[YOUR ASSIGNMENT]:
Say only the number of lines in the entries below that contain "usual".
== Segment start ==
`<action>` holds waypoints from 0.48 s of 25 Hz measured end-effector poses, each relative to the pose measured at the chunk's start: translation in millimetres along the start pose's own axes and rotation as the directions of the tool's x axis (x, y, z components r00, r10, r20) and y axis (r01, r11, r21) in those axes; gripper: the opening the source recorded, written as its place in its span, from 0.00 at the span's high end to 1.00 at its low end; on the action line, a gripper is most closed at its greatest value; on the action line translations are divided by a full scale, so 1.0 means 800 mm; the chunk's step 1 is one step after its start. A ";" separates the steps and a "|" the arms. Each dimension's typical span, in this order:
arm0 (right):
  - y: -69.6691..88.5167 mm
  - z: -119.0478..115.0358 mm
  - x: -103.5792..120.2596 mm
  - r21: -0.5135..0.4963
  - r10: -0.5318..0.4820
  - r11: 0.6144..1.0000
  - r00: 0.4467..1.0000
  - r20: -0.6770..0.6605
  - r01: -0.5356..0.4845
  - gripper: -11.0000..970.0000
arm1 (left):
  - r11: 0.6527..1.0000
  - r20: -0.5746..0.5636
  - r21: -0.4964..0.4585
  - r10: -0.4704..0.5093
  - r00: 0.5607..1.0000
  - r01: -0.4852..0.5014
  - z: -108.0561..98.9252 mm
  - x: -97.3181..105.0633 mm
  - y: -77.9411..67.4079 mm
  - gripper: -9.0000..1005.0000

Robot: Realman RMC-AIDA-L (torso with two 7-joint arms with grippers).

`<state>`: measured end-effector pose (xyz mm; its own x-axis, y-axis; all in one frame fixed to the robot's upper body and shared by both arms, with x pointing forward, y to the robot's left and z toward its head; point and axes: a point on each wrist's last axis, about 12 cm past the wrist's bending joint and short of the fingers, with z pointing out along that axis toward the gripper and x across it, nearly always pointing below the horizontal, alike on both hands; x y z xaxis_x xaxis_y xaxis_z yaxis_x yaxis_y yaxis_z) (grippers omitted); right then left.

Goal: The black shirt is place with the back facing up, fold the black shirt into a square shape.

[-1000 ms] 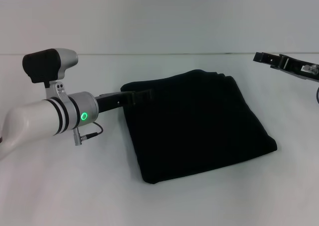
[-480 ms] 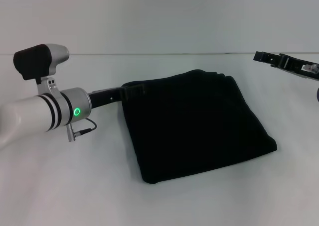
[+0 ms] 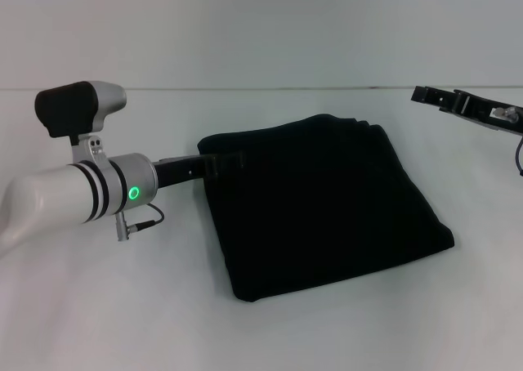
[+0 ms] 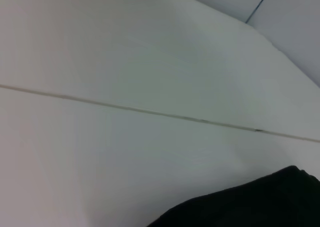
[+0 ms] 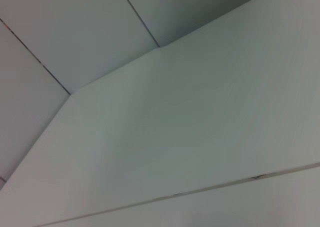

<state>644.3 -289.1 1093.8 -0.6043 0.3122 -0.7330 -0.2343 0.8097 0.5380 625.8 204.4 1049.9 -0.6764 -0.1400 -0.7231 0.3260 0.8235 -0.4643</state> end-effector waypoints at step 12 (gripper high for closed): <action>0.001 0.001 0.000 -0.003 -0.009 1.000 1.000 0.001 0.009 0.25 | 1.000 0.018 -0.003 0.001 1.000 -0.001 -0.003 -0.004 0.003 0.40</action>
<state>644.3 -288.1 1093.8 -0.6019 0.3054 -0.7379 -0.2422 0.8107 0.5330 627.1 208.4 1052.6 -0.6641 -0.1491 -0.7326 0.3245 0.8253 -0.4621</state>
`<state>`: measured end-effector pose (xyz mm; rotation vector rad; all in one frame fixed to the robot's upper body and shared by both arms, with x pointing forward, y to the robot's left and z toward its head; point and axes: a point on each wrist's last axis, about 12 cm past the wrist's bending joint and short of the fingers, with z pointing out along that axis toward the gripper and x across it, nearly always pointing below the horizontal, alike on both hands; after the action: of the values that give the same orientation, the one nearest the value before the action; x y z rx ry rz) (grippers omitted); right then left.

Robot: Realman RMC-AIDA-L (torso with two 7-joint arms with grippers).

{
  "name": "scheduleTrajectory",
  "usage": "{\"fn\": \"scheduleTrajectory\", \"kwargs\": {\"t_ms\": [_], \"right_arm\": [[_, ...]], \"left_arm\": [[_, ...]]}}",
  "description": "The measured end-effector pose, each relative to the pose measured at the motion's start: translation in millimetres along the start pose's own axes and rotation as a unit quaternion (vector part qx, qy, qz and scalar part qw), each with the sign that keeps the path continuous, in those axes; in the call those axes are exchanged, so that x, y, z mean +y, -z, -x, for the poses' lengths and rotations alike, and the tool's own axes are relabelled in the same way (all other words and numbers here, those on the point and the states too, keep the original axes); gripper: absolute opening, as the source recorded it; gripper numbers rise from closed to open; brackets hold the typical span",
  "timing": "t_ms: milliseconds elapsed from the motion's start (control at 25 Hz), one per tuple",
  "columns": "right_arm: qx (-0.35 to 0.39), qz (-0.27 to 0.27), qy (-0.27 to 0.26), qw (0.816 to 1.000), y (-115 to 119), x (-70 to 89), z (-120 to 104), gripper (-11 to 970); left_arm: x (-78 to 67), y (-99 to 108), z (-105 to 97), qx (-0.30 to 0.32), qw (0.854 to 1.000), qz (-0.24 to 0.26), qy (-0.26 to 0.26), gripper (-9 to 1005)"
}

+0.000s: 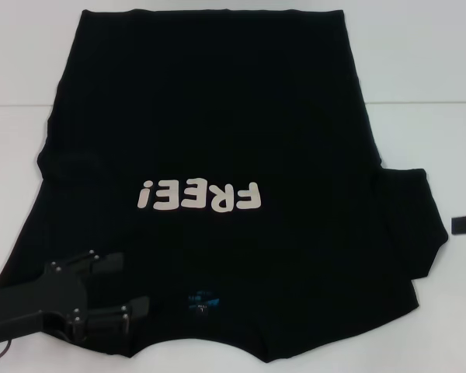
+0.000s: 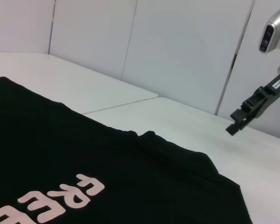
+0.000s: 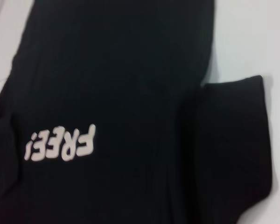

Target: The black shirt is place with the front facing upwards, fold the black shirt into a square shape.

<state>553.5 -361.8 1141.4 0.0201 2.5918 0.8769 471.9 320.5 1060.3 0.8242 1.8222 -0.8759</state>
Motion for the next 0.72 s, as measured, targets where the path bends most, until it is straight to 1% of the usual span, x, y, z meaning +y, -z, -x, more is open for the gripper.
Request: {"fn": "scheduleTrajectory", "kwargs": {"t_ms": [240,520,720], "right_arm": [[0.013,-0.030,-0.015,0.999,-3.6,-0.7,6.1,941],[0.024,-0.016,-0.033,0.999,-29.3,-3.2,5.7,941],[0.027,-0.021,-0.027,0.999,-43.7,-0.9,9.4,941]], "left_arm": [[0.7,0.2,-0.6,-0.010,1.000,0.010,-0.001,906],[1.5,2.4,-1.0,-0.018,1.000,0.018,0.003,907],[1.0,2.0,-1.3,-0.019,1.000,0.018,0.003,908]]}}
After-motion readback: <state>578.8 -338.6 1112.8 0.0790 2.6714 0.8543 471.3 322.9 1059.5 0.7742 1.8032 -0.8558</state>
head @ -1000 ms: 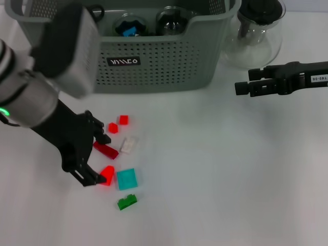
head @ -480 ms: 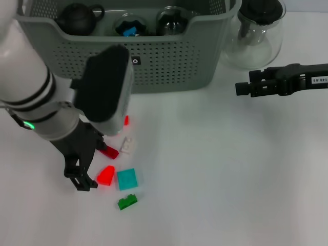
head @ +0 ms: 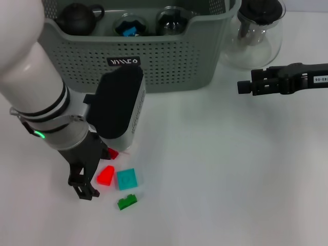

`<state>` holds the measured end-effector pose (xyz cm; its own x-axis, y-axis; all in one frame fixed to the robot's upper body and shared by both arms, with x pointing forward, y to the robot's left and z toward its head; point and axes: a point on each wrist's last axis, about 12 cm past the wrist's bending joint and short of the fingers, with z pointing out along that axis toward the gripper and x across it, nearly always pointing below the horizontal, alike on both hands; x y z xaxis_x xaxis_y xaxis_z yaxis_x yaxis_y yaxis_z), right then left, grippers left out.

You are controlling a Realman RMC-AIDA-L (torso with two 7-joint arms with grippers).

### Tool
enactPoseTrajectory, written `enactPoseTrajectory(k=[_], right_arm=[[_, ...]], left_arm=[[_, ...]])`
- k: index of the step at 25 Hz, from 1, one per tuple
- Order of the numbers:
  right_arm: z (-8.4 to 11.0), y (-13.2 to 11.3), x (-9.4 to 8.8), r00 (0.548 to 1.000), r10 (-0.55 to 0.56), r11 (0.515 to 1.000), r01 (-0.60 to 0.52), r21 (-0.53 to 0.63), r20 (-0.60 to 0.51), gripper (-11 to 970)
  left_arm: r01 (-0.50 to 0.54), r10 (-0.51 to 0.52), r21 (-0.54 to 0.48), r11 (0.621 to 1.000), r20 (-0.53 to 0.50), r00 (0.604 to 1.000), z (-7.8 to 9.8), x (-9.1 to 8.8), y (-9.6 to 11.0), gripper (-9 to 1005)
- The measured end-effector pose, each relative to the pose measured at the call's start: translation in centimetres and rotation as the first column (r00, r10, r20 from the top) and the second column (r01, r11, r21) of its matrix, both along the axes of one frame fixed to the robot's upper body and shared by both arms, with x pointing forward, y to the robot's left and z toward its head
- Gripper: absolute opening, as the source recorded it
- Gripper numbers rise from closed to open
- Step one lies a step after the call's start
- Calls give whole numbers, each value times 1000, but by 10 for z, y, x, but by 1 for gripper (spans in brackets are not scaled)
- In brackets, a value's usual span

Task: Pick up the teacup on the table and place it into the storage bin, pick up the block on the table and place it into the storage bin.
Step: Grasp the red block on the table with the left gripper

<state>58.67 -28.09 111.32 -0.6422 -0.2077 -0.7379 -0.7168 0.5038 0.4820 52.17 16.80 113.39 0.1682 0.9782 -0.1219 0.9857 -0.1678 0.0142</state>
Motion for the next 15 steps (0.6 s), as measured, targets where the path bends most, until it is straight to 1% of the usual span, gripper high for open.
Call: enactPoseTrajectory(k=[6, 15], right_arm=[[0, 0, 0, 1000, -1, 1000, 1, 0, 1, 941], [0, 0, 0, 1000, -2, 1000, 2, 1, 0, 942]], left_arm=[[-2, 2, -1, 1000, -9, 1000, -7, 1, -1, 756], [3, -4, -7, 1000, -8, 1000, -12, 1, -2, 741]])
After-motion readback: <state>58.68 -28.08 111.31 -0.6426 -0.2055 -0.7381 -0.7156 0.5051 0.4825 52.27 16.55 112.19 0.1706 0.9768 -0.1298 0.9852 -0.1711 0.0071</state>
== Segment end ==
[RESULT FOR THIS EXERCISE]:
3